-- TASK TO CARRY OUT --
Reproduce all of the data word for word.
# # # #
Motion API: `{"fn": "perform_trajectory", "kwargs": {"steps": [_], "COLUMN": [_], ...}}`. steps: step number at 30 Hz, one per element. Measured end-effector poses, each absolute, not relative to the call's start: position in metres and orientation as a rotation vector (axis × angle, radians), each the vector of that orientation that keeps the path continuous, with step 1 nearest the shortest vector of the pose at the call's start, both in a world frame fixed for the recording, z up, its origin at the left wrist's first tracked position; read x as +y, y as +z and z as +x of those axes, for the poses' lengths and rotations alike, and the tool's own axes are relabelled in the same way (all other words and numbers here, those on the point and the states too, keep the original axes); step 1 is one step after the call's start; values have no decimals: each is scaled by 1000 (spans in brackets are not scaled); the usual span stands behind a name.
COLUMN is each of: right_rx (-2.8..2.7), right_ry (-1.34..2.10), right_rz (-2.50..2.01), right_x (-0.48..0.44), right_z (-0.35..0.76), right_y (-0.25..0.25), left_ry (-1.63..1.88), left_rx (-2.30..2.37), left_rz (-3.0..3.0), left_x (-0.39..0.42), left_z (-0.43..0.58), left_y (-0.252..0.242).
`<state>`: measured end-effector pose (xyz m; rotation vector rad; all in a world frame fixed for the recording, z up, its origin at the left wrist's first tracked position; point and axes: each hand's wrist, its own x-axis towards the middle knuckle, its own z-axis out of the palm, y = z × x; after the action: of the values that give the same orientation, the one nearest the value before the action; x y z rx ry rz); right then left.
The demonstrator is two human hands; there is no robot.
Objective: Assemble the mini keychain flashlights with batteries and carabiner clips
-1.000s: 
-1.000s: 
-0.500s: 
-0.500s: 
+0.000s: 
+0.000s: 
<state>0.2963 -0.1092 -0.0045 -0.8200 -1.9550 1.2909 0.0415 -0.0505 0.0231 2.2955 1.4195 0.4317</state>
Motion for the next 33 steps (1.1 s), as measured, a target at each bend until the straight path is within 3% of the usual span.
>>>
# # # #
-- WORKED SOLUTION --
Motion API: `{"fn": "perform_trajectory", "kwargs": {"steps": [_], "COLUMN": [_], ...}}`. steps: step number at 30 Hz, one per element. Measured end-effector poses, each absolute, not relative to the call's start: position in metres and orientation as a rotation vector (axis × angle, radians), each the vector of that orientation that keeps the path continuous, with step 1 nearest the shortest vector of the pose at the call's start, both in a world frame fixed for the recording, z up, its origin at the left wrist's first tracked position; read x as +y, y as +z and z as +x of those axes, for the poses' lengths and rotations alike, and the tool's own axes are relabelled in the same way (all other words and numbers here, those on the point and the states too, keep the original axes); step 1 is one step after the call's start; values have no decimals: each is scaled by 1000 (spans in brackets are not scaled); the usual span stands behind a name.
COLUMN is each of: right_rx (-2.8..2.7), right_ry (-1.34..2.10), right_rz (-2.50..2.01), right_x (-0.48..0.44), right_z (-0.35..0.76), right_y (-0.25..0.25), left_ry (-1.63..1.88), left_rx (-2.30..2.37), left_rz (-3.0..3.0), left_x (-0.39..0.42), left_z (-0.43..0.58), left_y (-0.252..0.242).
`<state>`: measured end-effector pose (xyz m; rotation vector rad; all in a world frame fixed for the recording, z up, its origin at the left wrist's first tracked position; point and axes: each hand's wrist, its own x-axis towards the middle knuckle, its own z-axis out of the palm, y = z × x; after the action: of the values that give the same orientation, the one nearest the value before the action; x y z rx ry rz); right then left.
The demonstrator is two human hands; there is no robot.
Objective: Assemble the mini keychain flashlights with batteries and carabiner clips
-1.000s: 
-1.000s: 
-0.500s: 
-0.500s: 
+0.000s: 
+0.000s: 
<state>0.2963 -0.1092 -0.0045 -0.8200 -1.9550 1.2909 0.0415 -0.0505 0.0231 2.2955 1.4195 0.4317</state>
Motion for the next 33 steps (1.1 s), as measured, a target at each bend until the straight path is within 3% of the usual span.
>>>

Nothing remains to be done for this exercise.